The dominance of brick mass to round arched windows is characteristic of the Romanesque style, which was widely adopted in Catholic churches built in Australia and elsewhere in the 1920s and 1930s, possibly to distinguish them from the Gothic Revival style then used by the Anglican Church. The Romanesque style has been described as a means by which architects of the period could "move cautiously towards the uncluttered simplicity of mass and detail favoured by the modernists". The church illustrates typical characteristics of the style including: use of piers or buttresses, large entrance arches, low pitched gabled roofs, elaborately detailed brickwork and squat massing of the architectural volumes. The size and architectural massing of the church can readily be appreciated in its open corner setting, and its relatively monumental scale makes it an important landmark in the locality. The round arched stone entrance portico to Blair Street is considered an outstanding example of stone craftsmanship. The interior detailing is richer than the exterior and skilfully executed in brick, carved stone and timber. The spatial qualities of the interior, including the open relationship between nave and aisles, and the particularly fine modelling of the sanctuary with its encircling arcaded ambulatory are of considerable aesthetic merit and capture a symbolism and spatial quality evoking the medieval origins of the style.
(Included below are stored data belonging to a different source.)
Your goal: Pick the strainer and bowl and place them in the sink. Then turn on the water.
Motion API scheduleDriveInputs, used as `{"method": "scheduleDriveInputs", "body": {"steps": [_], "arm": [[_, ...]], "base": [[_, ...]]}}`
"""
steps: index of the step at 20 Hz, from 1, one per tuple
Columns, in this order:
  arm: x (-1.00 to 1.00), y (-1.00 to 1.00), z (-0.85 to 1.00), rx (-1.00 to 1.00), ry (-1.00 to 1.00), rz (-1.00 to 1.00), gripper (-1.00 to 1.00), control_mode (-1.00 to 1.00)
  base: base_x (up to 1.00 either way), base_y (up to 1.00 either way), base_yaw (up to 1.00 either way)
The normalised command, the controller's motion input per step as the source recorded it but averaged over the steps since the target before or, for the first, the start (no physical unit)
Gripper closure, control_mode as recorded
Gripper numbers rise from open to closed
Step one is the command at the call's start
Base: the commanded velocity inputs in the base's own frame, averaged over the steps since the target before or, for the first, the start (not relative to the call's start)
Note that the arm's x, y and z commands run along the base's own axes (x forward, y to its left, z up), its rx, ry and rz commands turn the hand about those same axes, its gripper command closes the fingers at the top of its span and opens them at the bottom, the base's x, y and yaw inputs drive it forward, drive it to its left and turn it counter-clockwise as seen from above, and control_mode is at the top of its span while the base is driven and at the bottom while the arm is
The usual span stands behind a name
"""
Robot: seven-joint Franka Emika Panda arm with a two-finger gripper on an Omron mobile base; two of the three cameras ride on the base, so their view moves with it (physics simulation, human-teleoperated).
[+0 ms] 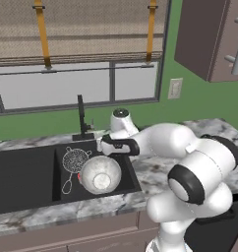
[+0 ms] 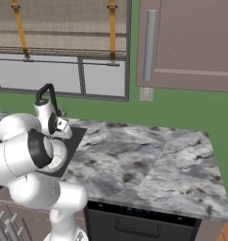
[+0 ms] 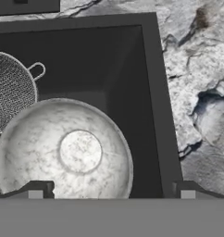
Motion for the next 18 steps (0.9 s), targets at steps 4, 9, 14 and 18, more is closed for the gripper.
{"method": "scheduleDriveInputs", "body": {"steps": [4,9,14,18], "arm": [[0.03,-0.15,0.00,0.00,-0.31,0.13,-1.00,-1.00],[0.02,-0.14,0.03,0.00,-0.33,0.12,-1.00,-1.00],[0.00,-0.06,0.09,0.01,-0.28,0.10,-1.00,-1.00],[0.00,-0.03,0.12,0.05,-0.24,0.09,-1.00,-1.00]], "base": [[0.00,0.00,0.00],[0.00,0.00,0.00],[0.00,0.00,0.00],[0.00,0.00,0.00]]}}
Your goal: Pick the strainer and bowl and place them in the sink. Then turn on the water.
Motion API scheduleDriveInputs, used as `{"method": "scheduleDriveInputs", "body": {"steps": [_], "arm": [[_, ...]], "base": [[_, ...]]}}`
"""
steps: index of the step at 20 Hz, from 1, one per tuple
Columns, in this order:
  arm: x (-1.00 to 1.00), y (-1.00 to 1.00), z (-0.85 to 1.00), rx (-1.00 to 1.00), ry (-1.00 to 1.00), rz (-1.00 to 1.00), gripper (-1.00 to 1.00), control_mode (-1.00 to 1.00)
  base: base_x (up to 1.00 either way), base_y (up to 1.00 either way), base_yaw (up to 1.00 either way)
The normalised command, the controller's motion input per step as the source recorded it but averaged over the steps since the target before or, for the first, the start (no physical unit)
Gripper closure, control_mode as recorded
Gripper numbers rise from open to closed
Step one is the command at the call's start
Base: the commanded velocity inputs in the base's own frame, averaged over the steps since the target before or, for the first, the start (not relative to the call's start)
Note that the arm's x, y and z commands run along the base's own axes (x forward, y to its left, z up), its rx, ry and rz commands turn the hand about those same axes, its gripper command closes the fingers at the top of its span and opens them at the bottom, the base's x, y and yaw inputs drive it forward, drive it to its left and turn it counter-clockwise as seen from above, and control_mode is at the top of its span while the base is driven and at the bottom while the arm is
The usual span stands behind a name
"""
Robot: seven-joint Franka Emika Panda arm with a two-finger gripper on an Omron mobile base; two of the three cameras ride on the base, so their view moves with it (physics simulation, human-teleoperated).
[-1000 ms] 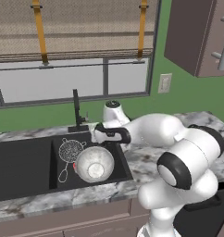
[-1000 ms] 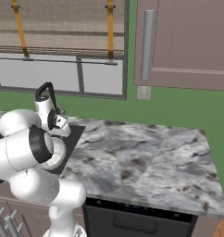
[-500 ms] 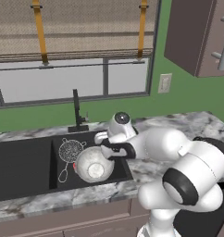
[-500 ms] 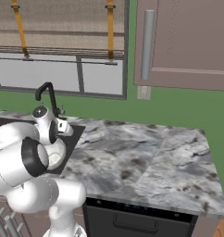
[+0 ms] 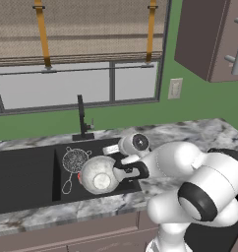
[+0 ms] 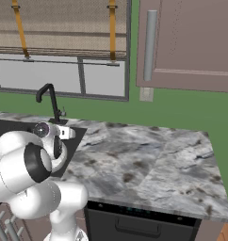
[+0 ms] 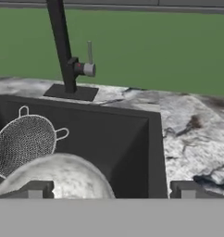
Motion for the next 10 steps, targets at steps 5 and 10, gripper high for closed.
{"method": "scheduleDriveInputs", "body": {"steps": [5,10], "arm": [[0.00,0.07,0.18,0.03,-0.19,0.04,-1.00,-1.00],[0.00,0.00,0.21,0.03,-0.13,0.03,-1.00,-1.00]], "base": [[0.00,0.00,0.00],[0.00,0.00,0.00]]}}
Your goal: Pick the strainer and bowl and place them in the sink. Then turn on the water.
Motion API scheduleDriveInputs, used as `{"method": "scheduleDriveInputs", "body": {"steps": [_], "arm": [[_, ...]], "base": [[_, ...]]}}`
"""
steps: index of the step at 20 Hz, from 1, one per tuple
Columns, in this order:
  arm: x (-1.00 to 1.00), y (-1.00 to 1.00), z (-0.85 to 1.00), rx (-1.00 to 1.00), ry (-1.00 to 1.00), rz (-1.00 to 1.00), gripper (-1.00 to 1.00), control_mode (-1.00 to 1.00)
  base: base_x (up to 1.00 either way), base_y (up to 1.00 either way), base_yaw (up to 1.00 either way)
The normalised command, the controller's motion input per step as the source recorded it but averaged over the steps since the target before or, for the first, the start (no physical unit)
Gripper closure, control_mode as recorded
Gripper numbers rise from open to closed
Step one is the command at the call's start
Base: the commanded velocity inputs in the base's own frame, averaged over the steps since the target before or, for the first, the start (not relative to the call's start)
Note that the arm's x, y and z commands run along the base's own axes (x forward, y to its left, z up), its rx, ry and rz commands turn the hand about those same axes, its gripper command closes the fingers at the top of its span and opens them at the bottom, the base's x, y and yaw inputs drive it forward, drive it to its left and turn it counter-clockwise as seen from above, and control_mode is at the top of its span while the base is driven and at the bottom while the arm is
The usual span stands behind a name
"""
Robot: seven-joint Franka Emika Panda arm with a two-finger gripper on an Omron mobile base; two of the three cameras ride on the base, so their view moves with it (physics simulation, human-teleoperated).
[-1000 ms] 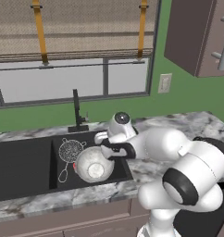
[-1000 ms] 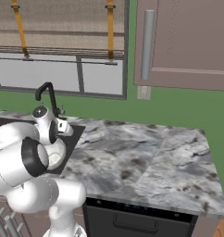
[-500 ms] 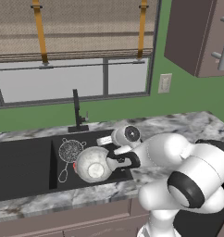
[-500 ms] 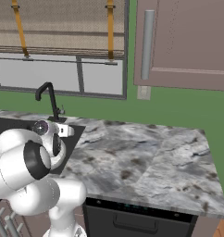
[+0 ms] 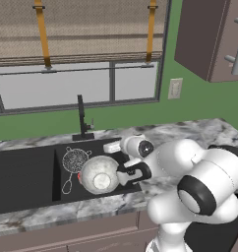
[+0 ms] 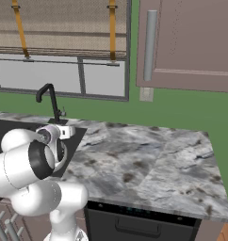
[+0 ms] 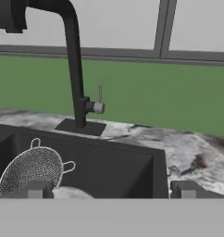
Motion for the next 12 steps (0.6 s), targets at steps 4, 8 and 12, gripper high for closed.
{"method": "scheduleDriveInputs", "body": {"steps": [4,8,12], "arm": [[0.00,0.00,0.16,0.04,-0.07,0.04,-1.00,-1.00],[0.00,0.00,0.20,0.05,-0.03,0.05,-1.00,-1.00],[0.00,0.00,0.08,0.05,-0.07,0.04,-1.00,-1.00]], "base": [[0.00,0.00,0.00],[0.00,0.00,0.00],[0.00,0.00,0.00]]}}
The place has a strong or special association with a particular community or cultural group in New South Wales for social, cultural or spiritual reasons.

St Anne's Church is of social significance for its historic role in the establishment of the Bondi Beach Parish of the Catholic church and its importance as a place of worship for the local Catholic community through several generations.
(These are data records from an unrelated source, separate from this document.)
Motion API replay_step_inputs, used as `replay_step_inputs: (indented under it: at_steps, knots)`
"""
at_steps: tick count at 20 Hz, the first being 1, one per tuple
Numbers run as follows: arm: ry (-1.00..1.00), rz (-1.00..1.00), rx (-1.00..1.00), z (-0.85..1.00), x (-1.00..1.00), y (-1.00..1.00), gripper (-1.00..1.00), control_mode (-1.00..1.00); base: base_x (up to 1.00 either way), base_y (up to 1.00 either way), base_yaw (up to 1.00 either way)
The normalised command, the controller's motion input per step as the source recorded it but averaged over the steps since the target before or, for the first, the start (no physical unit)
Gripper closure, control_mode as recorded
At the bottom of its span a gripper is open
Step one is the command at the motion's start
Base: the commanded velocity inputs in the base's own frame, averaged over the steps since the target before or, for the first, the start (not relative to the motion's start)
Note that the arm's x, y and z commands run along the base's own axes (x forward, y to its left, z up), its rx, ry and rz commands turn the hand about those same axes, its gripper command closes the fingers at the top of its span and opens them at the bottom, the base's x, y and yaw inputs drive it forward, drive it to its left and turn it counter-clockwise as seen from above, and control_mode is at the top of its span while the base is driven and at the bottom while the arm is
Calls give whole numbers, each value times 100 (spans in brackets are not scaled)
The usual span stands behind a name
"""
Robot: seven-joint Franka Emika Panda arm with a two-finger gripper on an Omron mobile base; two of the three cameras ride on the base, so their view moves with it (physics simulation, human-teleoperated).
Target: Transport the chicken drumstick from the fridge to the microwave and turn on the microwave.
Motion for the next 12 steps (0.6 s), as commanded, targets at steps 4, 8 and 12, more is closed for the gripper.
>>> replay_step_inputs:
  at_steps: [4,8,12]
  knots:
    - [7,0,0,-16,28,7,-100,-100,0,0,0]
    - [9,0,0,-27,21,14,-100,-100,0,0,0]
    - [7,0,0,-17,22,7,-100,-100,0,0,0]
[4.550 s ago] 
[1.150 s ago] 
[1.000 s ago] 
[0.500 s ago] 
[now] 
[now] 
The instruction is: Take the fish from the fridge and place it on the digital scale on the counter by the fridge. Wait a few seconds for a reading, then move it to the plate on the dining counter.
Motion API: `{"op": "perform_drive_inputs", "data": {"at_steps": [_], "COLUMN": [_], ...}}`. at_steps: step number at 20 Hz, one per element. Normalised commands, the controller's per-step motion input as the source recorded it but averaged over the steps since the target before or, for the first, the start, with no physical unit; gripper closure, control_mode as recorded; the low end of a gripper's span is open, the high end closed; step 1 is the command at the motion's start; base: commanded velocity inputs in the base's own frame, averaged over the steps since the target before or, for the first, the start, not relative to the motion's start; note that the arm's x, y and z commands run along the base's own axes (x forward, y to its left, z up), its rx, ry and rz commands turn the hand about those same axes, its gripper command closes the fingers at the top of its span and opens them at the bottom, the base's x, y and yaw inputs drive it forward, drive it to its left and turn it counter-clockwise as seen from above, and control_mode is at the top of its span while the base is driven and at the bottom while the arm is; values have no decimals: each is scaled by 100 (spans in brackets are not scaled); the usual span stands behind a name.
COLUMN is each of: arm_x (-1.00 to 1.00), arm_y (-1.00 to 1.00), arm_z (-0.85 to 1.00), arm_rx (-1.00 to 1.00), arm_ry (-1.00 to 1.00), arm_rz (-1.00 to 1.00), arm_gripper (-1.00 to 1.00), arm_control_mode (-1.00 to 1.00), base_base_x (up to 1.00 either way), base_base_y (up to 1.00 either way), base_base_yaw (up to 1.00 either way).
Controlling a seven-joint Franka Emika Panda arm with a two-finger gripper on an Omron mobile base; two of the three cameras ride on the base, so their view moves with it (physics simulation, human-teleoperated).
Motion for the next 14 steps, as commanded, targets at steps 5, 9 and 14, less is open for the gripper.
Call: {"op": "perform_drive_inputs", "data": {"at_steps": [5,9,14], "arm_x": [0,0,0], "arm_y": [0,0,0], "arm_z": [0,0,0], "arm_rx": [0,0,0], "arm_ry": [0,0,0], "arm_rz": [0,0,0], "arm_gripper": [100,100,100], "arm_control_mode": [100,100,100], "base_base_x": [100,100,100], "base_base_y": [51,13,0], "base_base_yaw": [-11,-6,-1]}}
The place has potential to yield information that will contribute to an understanding of the cultural or natural history of New South Wales.

St Anne's Church is of state significance in this criterion for its architectural qualities that provide an important point of reference in the adaptation of the Romanesque style as symbolic of the meanings and functions of the Catholic Church. Its contribution to understandings of 1930s taste and aesthetics is enhanced by it being the recipient of the Sulman Award of 1935, and by it being considered a primary example of the Interwar Romanesque style.

The (currently dismantled) ventilation system using convection to circulate cool air from beneath the church through ventilation holes under the pews is an ingenious, environmentally sustainable and possibly unique system of temperature modification that is worthy of further study.

The place possesses uncommon, rare or endangered aspects of the cultural or natural history of New South Wales.

St Anne's Church contains a rare ventilation system using convection to circulate cool air from beneath the church through ventilation holes into boxes hidden under the pews (where drawstrings could be pulled to allow the air to circulate into the church). This ingenious, environmentally sustainable and possibly unique system of temperature modification has been dismantled, however all the parts are stored on site and capable of reinstatement, or study. The church more generally is of local significance for being a fine building of relatively monumental scale within the Waverley area.

The place is important in demonstrating the principal characteristics of a class of cultural or natural places/environments in New South Wales.

St Anne's Church represents a fine example of the Interwar Romanesque style of architecture, which was commonly used in the design of Catholic churches throughout New South Wales in the 1920s and 1930s. It has been described as a "nobly scaled design" and as "perhaps the highlight of ecclesiastical architecture in interwar Sydney". The church's representative significance is enhanced by its positioning as the key element in a church-school precinct of buildings.